27th President of the Supreme Court
- In office 1886 – 26 February 1887
- Preceded by: Rafael Orozco González
- Succeeded by: Vicente Sáenz Llorente

First Designate to the Presidency
- In office 8 May 1872 – 8 May 1873
- President: Tomás Guardia Gutiérrez
- Preceded by: Rafael Barroeta Baca
- Succeeded by: Salvador González Ramírez

Personal details
- Born: José Antonio Pinto Castro 1817 San José, Captaincy General of Guatemala, Spanish Empire
- Died: 26 February 1887 (aged 69–70) San José, Costa Rica
- Party: Independent
- Education: Universidad de San Carlos de Guatemala (LLB)

= José Antonio Pinto Castro =

Costa Rican politician lawyer and (1817–1887)

José Antonio Pinto Castro (1817 – 26 February 1887) was a Costa Rican lawyer and politician who served as the 27th President of the Supreme Court from 1886 until his death in 1887. He previously served as First Designate to the Presidency from 1872 to 1873.

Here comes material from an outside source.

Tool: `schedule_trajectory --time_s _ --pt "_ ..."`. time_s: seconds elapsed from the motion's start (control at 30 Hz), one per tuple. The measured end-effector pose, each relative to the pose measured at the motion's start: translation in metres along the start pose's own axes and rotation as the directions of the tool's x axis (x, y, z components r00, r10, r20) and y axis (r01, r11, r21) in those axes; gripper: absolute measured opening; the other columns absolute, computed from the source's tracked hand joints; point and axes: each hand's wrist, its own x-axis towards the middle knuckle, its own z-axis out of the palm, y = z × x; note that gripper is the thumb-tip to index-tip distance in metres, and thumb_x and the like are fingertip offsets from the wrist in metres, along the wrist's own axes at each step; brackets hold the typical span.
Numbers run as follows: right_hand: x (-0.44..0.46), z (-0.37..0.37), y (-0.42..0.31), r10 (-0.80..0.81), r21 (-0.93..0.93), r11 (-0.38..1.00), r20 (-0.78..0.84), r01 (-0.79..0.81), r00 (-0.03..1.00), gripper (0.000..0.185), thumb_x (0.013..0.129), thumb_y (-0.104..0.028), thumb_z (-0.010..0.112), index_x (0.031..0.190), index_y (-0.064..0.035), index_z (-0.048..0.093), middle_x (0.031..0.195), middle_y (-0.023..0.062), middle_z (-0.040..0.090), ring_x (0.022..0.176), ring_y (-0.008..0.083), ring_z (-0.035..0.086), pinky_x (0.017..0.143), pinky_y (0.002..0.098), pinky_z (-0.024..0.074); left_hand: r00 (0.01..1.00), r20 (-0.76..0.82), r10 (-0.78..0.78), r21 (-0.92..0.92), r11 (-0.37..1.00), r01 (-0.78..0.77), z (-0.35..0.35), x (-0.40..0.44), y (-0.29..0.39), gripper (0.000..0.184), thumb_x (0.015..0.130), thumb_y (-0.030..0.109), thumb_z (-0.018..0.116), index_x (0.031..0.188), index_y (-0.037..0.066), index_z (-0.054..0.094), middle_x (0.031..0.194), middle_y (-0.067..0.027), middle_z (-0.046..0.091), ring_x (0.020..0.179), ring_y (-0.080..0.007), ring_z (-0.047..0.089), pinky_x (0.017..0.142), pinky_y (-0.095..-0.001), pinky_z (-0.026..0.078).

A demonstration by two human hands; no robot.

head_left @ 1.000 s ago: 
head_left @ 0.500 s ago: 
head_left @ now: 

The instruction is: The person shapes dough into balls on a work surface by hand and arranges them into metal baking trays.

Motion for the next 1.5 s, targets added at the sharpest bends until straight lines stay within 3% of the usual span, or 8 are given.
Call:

A son of General Antonio Pinto Soares and María del Rosario Castro Ramírez, he was married to Juana Samayoa y Leiva and graduated as attorney of law from the University of Guatemala. His brother José Concepción Pinto Castro was also a politician and lawyer.

He served as War Comptroller, Governor of San José Province, Secretary of Government and Police from 1872 to 1873. He temporarily served as President from 1872 to January 1873 during President Tomás Guardia Gutiérrez' first trip to Europe.

He was named Magistrate of the Supreme Court of Costa Rica on 1880 and in 1886 became its president. He died as such on 26 February 1887 in San José.